Мы выпили с ним еще, на этот раз из золотых стаканчиков. В это трудно поверить, но вкус у вина был не хуже, чем из глиняных. Поболтали немного о видах на будущее. Пока ничего интересного не виделось. Пришли к выводу, что надо грабить, пока есть что, а потом поищем в другом месте.

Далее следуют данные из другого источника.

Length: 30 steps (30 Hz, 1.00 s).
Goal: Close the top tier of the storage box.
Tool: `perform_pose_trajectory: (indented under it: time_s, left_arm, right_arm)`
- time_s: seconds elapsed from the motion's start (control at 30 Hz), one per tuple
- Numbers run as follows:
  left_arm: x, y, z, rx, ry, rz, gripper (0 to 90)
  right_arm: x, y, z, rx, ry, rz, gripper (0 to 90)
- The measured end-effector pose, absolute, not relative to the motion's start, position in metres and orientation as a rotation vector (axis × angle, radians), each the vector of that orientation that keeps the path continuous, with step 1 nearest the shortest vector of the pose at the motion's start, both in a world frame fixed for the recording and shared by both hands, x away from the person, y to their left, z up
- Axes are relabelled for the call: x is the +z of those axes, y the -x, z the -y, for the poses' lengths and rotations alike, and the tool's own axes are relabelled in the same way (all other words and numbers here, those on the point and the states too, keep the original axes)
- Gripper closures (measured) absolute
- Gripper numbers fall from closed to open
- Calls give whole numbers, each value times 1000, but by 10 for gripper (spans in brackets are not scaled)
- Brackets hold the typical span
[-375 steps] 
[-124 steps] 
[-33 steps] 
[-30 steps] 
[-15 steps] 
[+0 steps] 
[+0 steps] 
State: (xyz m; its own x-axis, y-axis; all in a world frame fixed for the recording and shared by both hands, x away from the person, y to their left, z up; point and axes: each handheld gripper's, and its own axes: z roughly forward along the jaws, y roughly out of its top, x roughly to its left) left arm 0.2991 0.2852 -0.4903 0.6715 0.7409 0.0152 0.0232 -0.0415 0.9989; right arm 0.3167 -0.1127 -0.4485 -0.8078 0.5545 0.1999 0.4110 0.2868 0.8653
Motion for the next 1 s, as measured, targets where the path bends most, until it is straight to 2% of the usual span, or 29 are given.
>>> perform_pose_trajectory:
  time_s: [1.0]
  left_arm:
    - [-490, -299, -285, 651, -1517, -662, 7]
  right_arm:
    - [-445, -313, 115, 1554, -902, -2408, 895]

Ферран де Аренос ушел командовать городским гарнизоном, а я начал собираться в обратный путь. Со второго этажа спустился купец с женой и детьми. Никита запряг для них в двуколку мула, у которого было нетипично радостное для этих гибридов выражение морды, погрузил в нее ценные хозяйские вещи и посадил на них детей. На второго мула, приведенного Тегаком, были нагружены два больших тюка. Что в них набил мой оруженосец, я не стал спрашивать. У нас с ним вкусы не совпадают. Зато Ясмин наверняка похвалит его. Подозреваю, что ради этой похвалы он и старается. У пацана сейчас период влюбленности во взрослых женщин. Хотя эта взрослая старше его года на три всего.

30

В конце лета Беренгер Рокафорт задумал большой поход на Константинополь. К нему присоединились Ферран де Аренос со своим отрядом и часть нашего гарнизона. В Галлиполе нужды в большом отряде уже не было. Купцы всех государств безропотно платили пошлину. Занимался этим только экипаж лени под руководством Аклана. Обе галеры почти все время стояли наполовину высунутыми на берег, а члены экипажа занимались подсобными промыслами: кто-то тачал сапоги, кто-то плел рыбацкие сети, кто-то вырезал посуду из дерева. Я в нежаркие дни ездил на охоту, а в менее приятные сидел дома, читал найденные в городе рукописи на греческом языке. Больше никого они не интересовали, поэтому у меня набралась солидная по меркам этой эпохи библиотека примерно на сотню томов, если можно так выразиться, потому что некоторые рукописи были в виде свитков. Иногда попадалась такая заумь, что разгадывал ее, как ребус. Вот, оказывается, откуда растут ноги постмодернизма! В тот день полулежал в изготовленном по моему проекту кресле, которое стояло в тени под галереей, и перечитывал «Одиссею», положившую начало литературному жанру морские приключения, если не считать байку про Ноя — вольный перевод шумерского сказание о Зиусудре. В оригинале читалось не так тяжело, как на русском языке, потому что присутствовала мелодика текста, которая теряется при переводе. Отдельные моменты с высоты двадцать первого века казались наивными. Я простил их Гомеру. Нет предела совершенству. Даже в гениальном творении можно найти изъяны. Поэтому культурный человек наслаждается шедевром, поднимаясь до его уровня, а завистливая бездарность смакует огрехи, опуская шедевр до своего уровня.

Во двор на неоседланном коне залетел мальчишка, который прислуживал Рамону Мунтанеру, крикнул:

— Тревога! На нас напали! — и поскакал дальше.

Я крикнул Тегаку, который вертелся на кухне, помогая Хание, чтобы запрягал Буцефала, а сам взбежал по деревянной лестнице на второй этаж за оружием и доспехами. Ясмин играла с сыном на ковре, постеленном на полу. Она стояла на четвереньках и пыталась испугать Александра-младшего, который, смеясь, убегал от нее. Я подумал, что мама не намного дальше отошла от детства, чем сын.